== Stored items ==
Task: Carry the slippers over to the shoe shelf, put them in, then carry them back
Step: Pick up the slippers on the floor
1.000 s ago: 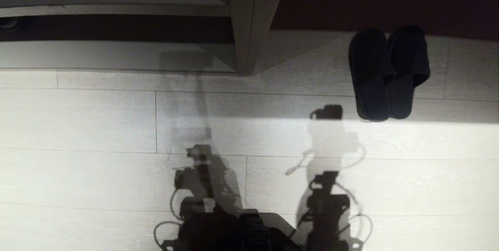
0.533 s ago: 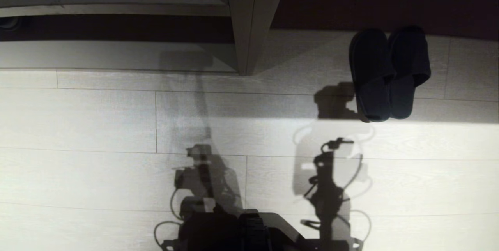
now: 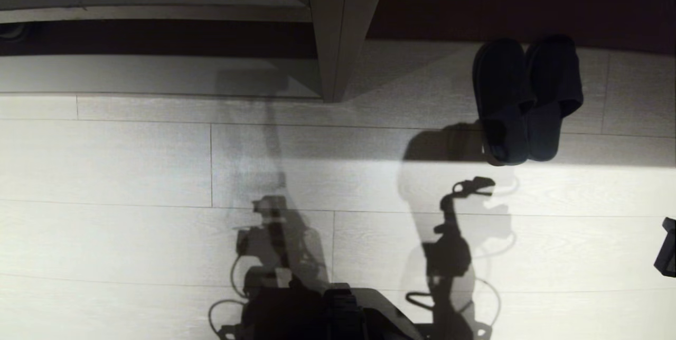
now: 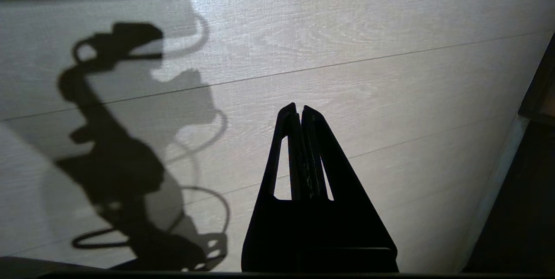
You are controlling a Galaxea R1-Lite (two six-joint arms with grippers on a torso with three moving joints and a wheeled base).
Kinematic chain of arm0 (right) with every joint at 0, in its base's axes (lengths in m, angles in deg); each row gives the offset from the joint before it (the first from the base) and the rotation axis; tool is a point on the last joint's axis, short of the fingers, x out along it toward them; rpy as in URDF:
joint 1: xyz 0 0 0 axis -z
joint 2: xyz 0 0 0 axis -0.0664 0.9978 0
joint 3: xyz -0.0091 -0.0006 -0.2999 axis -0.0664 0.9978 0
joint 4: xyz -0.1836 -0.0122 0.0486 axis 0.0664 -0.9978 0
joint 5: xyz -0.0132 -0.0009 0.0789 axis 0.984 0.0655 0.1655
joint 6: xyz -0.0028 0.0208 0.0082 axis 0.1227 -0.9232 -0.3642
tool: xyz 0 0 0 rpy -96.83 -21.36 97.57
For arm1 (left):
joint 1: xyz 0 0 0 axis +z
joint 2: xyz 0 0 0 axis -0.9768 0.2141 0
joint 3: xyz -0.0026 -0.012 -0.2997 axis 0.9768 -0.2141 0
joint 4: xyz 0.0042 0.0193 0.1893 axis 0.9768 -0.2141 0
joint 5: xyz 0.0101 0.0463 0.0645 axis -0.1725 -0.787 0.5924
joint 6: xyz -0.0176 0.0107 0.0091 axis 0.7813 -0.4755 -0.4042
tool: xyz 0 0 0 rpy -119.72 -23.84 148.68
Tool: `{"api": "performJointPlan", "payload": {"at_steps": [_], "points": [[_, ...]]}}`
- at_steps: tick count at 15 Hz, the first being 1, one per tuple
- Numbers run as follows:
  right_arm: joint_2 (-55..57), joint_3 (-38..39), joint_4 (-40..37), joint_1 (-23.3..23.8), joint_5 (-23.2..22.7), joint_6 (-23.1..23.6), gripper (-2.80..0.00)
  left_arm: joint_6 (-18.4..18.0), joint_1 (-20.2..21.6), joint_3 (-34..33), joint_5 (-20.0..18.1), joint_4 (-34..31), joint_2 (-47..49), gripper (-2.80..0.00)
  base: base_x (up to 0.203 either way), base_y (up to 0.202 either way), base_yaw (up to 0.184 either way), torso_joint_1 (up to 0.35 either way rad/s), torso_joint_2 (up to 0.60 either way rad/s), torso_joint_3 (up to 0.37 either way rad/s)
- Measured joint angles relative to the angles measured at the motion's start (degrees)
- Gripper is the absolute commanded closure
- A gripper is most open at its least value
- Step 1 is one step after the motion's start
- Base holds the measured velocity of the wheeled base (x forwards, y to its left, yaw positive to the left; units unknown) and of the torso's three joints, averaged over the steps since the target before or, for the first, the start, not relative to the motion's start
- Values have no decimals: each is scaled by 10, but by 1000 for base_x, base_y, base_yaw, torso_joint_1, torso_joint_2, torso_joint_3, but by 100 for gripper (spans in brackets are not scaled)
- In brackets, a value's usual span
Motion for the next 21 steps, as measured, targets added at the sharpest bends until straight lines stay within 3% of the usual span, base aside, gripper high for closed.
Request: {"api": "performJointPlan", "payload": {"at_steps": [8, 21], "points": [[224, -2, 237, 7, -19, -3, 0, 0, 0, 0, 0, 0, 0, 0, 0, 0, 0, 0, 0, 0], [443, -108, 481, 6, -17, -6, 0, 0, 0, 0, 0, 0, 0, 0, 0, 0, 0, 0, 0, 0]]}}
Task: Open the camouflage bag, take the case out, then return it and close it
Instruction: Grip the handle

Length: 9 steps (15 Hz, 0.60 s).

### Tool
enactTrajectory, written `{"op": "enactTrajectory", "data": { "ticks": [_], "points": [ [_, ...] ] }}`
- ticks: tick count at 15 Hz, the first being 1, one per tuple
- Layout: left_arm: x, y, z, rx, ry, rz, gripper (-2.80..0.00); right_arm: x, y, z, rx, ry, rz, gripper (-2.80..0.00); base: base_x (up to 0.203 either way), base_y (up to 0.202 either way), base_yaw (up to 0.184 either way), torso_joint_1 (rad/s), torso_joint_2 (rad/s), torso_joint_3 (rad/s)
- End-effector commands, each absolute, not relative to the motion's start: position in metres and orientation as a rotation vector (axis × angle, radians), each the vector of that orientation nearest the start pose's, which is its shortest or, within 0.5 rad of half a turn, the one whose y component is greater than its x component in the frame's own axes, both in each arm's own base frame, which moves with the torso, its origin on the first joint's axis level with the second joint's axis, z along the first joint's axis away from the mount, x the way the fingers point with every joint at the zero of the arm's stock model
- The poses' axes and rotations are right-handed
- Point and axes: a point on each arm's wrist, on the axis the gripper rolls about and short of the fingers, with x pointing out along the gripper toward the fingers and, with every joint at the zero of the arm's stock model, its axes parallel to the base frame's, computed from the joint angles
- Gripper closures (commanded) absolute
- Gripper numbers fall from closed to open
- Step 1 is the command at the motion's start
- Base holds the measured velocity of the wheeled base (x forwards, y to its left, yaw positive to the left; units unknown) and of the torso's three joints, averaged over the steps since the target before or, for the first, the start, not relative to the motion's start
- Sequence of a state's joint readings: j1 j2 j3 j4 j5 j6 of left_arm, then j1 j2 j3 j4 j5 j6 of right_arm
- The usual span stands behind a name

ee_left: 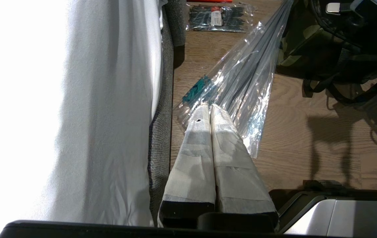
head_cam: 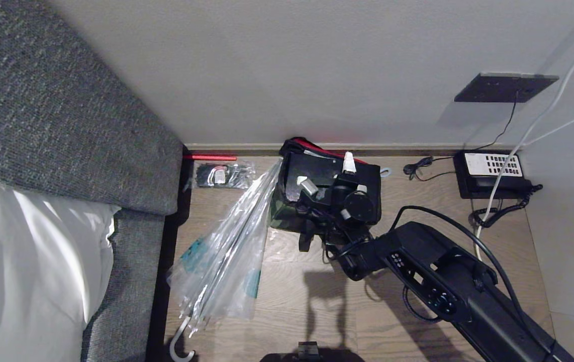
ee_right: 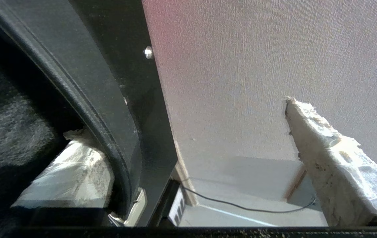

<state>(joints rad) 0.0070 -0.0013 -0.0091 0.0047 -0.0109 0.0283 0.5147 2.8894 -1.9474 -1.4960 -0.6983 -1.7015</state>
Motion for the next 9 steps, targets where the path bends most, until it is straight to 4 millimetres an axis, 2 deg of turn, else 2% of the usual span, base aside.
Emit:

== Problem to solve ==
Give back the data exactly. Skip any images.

== Expected answer ==
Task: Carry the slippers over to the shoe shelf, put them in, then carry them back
Step: Pick up the slippers on the floor
1.000 s ago: 
0.533 s ago: 
now: 
now: 
You are controlling a Galaxea R1-Lite (two six-joint arms with grippers on a torso with three moving joints and a wheeled base).
Kinematic chain of arm0 (right) with every joint at 0, in its base's axes (lengths in m, angles in deg); each row gives the offset from the joint before it (the first from the base) and the rotation axis; tool is a point on the last joint's axis, short of the fingers, x out along it toward them; rpy as in URDF:
joint 1: xyz 0 0 0 axis -z
joint 2: xyz 0 0 0 axis -0.0664 0.9978 0
joint 3: xyz -0.0091 -0.0006 -0.2999 axis -0.0664 0.9978 0
joint 4: xyz -0.1836 -0.0122 0.0486 axis 0.0664 -0.9978 0
joint 5: xyz -0.0132 -0.0009 0.0789 axis 0.984 0.0655 0.1655
joint 6: xyz -0.0028 0.0208 0.0082 axis 0.1227 -0.9232 -0.3642
tool: xyz 0 0 0 rpy -96.83 -21.36 97.57
For arm1 (left):
joint 1: xyz 0 0 0 axis +z
joint 2: xyz 0 0 0 axis -0.9768 0.2141 0
joint 3: xyz -0.0026 -0.012 -0.2997 axis 0.9768 -0.2141 0
joint 4: xyz 0.0042 0.0193 0.1893 axis 0.9768 -0.2141 0
joint 5: xyz 0.0101 0.0463 0.0645 axis -0.1725 -0.787 0.5924
joint 6: xyz -0.0176 0.0107 0.0091 axis 0.7813 -0.4755 -0.4042
tool: xyz 0 0 0 rpy -119.72 -23.84 148.68
Tool: `{"api": "performJointPlan", "payload": {"at_steps": [_], "points": [[_, ...]]}}`
- at_steps: tick count at 15 Hz, the first being 1, one per tuple
- Numbers run as follows:
  right_arm: joint_2 (-55..57), joint_3 (-38..39), joint_4 (-40..37), joint_1 (-23.3..23.8), joint_5 (-23.2..22.7), joint_6 (-23.1..23.6), gripper (-2.80..0.00)
  left_arm: joint_6 (-18.4..18.0), joint_1 (-20.2..21.6), joint_3 (-34..33), joint_5 (-20.0..18.1), joint_4 (-34..31), joint_2 (-47..49), gripper (-2.80..0.00)
  base: base_x (up to 0.203 either way), base_y (up to 0.202 either way), base_yaw (up to 0.184 either way), torso_joint_1 (up to 0.35 either way rad/s), torso_joint_2 (up to 0.60 either way rad/s), torso_joint_3 (up to 0.37 either way rad/s)
- Measured joint angles relative to the angles measured at the motion's start (degrees)
- Gripper is the absolute commanded closure
- A gripper is most open at its least value
- Step 1 is one step after the motion's start
- Base holds the measured velocity of the wheeled base (x forwards, y to its left, yaw positive to the left; units unknown) and of the torso's three joints, averaged over the steps since the target before or, for the first, the start, not relative to the motion's start
- Values have no decimals: each is scaled by 10, but by 1000 for base_x, base_y, base_yaw, torso_joint_1, torso_joint_2, torso_joint_3, but by 100 for gripper (spans in brackets are not scaled)
- In brackets, a value's usual span
Motion for the next 21 steps, as measured, targets added at the sharpest bends until straight lines stay within 3% of the usual span, base aside, gripper high for closed.
Request: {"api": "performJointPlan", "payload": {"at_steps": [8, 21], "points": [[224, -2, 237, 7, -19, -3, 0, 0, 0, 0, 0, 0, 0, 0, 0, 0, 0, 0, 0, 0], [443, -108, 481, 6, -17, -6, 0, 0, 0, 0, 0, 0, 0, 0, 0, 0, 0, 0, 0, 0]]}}
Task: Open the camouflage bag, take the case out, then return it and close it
Instruction: Grip the handle

Length: 9 steps (15 Hz, 0.60 s).

### Tool
enactTrajectory, written `{"op": "enactTrajectory", "data": { "ticks": [_], "points": [ [_, ...] ] }}`
- ticks: tick count at 15 Hz, the first being 1, one per tuple
- Layout: left_arm: x, y, z, rx, ry, rz, gripper (-2.80..0.00); right_arm: x, y, z, rx, ry, rz, gripper (-2.80..0.00); base: base_x (up to 0.203 either way), base_y (up to 0.202 either way), base_yaw (up to 0.184 either way), torso_joint_1 (rad/s), torso_joint_2 (rad/s), torso_joint_3 (rad/s)
- End-effector commands, each absolute, not relative to the motion's start: position in metres and orientation as a rotation vector (axis × angle, radians), each the vector of that orientation nearest the start pose's, which is its shortest or, within 0.5 rad of half a turn, the one whose y component is greater than its x component in the frame's own axes, both in each arm's own base frame, which moves with the torso, its origin on the first joint's axis level with the second joint's axis, z along the first joint's axis away from the mount, x the way the fingers point with every joint at the zero of the arm's stock model
- The poses' axes and rotations are right-handed
- Point and axes: a point on each arm's wrist, on the axis the gripper rolls about and short of the fingers, with x pointing out along the gripper toward the fingers and, with every joint at the zero of the arm's stock model, its axes parallel to the base frame's, computed from the joint angles
- Gripper closures (commanded) absolute
- Gripper numbers fall from closed to open
- Step 1 is the command at the motion's start
- Base holds the measured velocity of the wheeled base (x forwards, y to its left, yaw positive to the left; units unknown) and of the torso's three joints, averaged over the steps since the target before or, for the first, the start, not relative to the motion's start
- Sequence of a state's joint readings: j1 j2 j3 j4 j5 j6 of left_arm, then j1 j2 j3 j4 j5 j6 of right_arm
- The usual span stands behind a name

ee_left: 
head_cam: 
ee_right: 

<state>(joints rad) 0.0070 -0.0013 -0.0091 0.0047 -0.0109 0.0283 0.5147 2.8894 -1.9474 -1.4960 -0.6983 -1.7015</state>
Motion for the next 9 steps, targets where the path bends most, until it is straight to 4 millimetres an axis, 2 deg of turn, else 2% of the usual span, base aside.
Emit:

The exercise requires no additional answer.